Windows, Ubuntu, Zoom, Safari, MS Exchange Hacked at Pwn2Own 2021

Cyber Security

The 2021 spring edition of Pwn2Own hacking contest concluded last week on April 8 with a three-way tie between Team Devcore, OV, and Computest researchers Daan Keuper and Thijs Alkemade.

A total of $1.2 million was awarded for 16 high-profile exploits over the course of the three-day virtual event organized by the Zero Day Initiative (ZDI).

Targets with successful attempts included Zoom, Apple Safari, Microsoft Exchange, Microsoft Teams, Parallels Desktop, Windows 10, and Ubuntu Desktop operating systems.
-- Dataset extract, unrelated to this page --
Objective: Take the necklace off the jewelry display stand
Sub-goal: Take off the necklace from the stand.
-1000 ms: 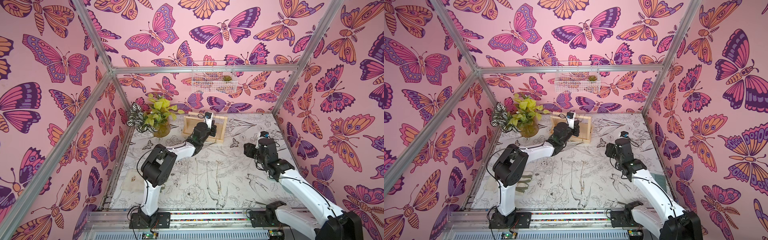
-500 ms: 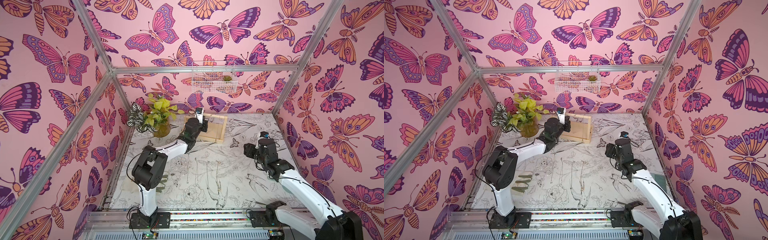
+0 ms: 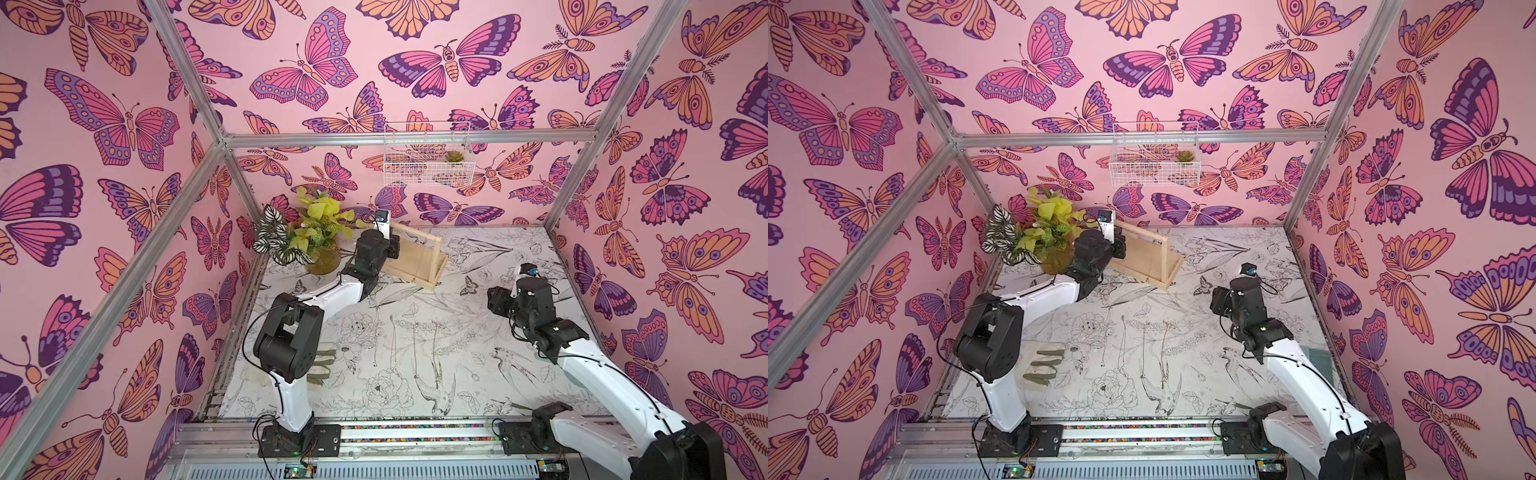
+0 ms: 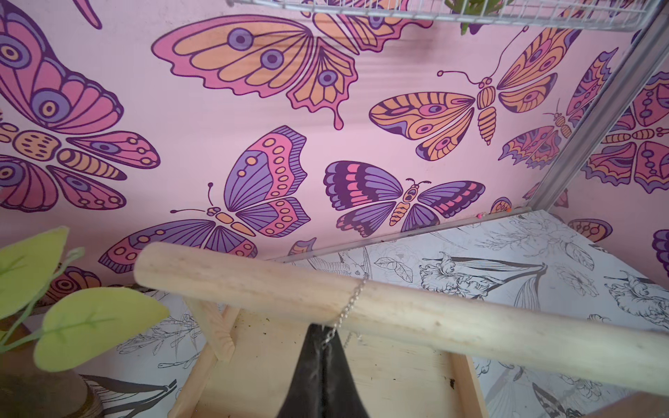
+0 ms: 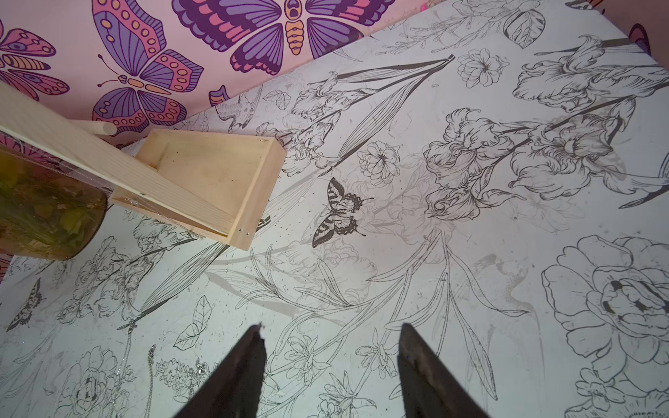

Some of the major highlights are as follows —

  • Using an authentication bypass and a local privilege escalation to completely take over a Microsoft Exchange server, for which the Devcore team netted $200,000
  • Chaining a pair of bugs to achieve code execution in Microsoft Teams, earning researcher OV $200,000
  • A zero-click exploit targeting Zoom that employed a three-bug chain to exploit the messenger app and gain code execution on the target system. ($200,000)
  • The exploitation of an integer overflow flaw in Safari and an out-of-bounds write to get kernel-level code execution ($100,000)
  • An exploit aimed at the Chrome renderer to hack Google Chrome and Microsoft Edge (Chromium) browsers ($100,000)
  • Leveraging use-after-free, race condition, and integer overflow bugs in Windows 10 to escalate from a regular user to SYSTEM privileges ($40,000 each)
  • Combining three flaws — an uninitialized memory leak, a stack overflow, and an integer overflow — to escape Parallels Desktop and execute code on the underlying operating system ($40,000)
  • Exploiting a memory corruption bug to successfully execute code on the host operating system from within Parallels Desktop ($40,000)
  • The exploitation of out-of-bounds access bug to elevate from a standard user to root on Ubuntu Desktop ($30,000)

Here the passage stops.